Task item ▸
Retype the tail of the data exactly, starting at the line containing "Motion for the" and stopping at the last line.

The data section start

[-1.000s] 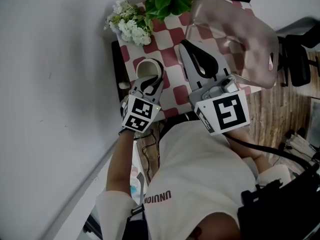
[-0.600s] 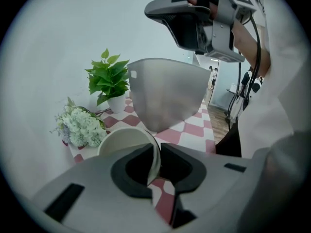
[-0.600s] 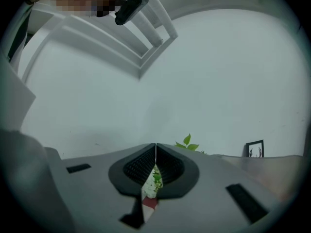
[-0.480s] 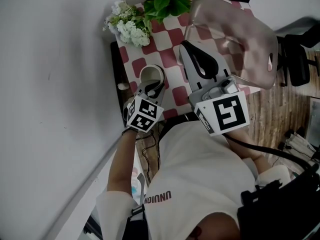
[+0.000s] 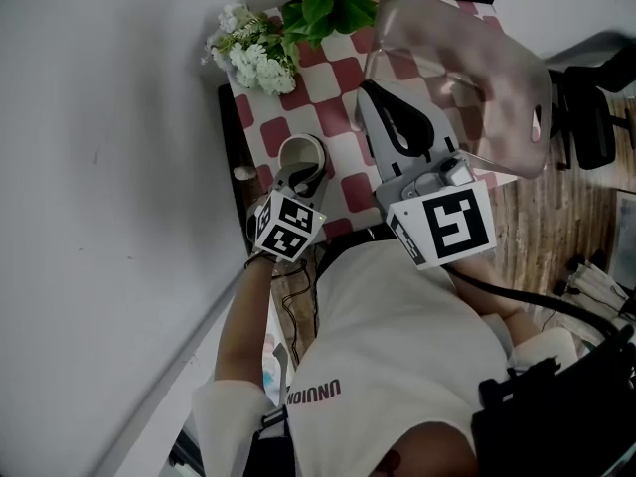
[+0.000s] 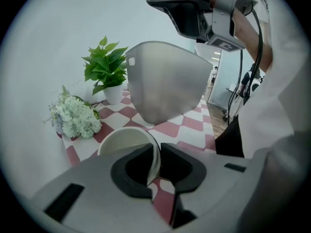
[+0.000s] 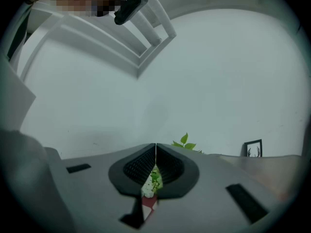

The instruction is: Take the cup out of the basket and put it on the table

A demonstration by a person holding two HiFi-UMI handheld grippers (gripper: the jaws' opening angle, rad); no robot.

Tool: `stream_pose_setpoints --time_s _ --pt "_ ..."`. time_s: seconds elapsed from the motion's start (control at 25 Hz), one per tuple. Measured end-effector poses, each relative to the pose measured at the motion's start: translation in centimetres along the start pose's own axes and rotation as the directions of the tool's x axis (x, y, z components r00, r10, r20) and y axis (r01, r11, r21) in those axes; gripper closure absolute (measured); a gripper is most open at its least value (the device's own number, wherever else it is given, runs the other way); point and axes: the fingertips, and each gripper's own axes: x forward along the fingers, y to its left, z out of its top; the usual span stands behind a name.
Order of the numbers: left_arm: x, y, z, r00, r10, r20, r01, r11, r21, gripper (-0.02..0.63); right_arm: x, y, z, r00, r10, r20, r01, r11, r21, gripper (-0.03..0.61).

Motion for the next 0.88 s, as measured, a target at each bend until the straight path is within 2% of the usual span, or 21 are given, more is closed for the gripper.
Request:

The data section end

Solution ▸
Motion for the next 0.88 s, as measured, a target at each bend until the straight path is within 2% of the usual span, or 21 are given, more is closed for the gripper.
Request:

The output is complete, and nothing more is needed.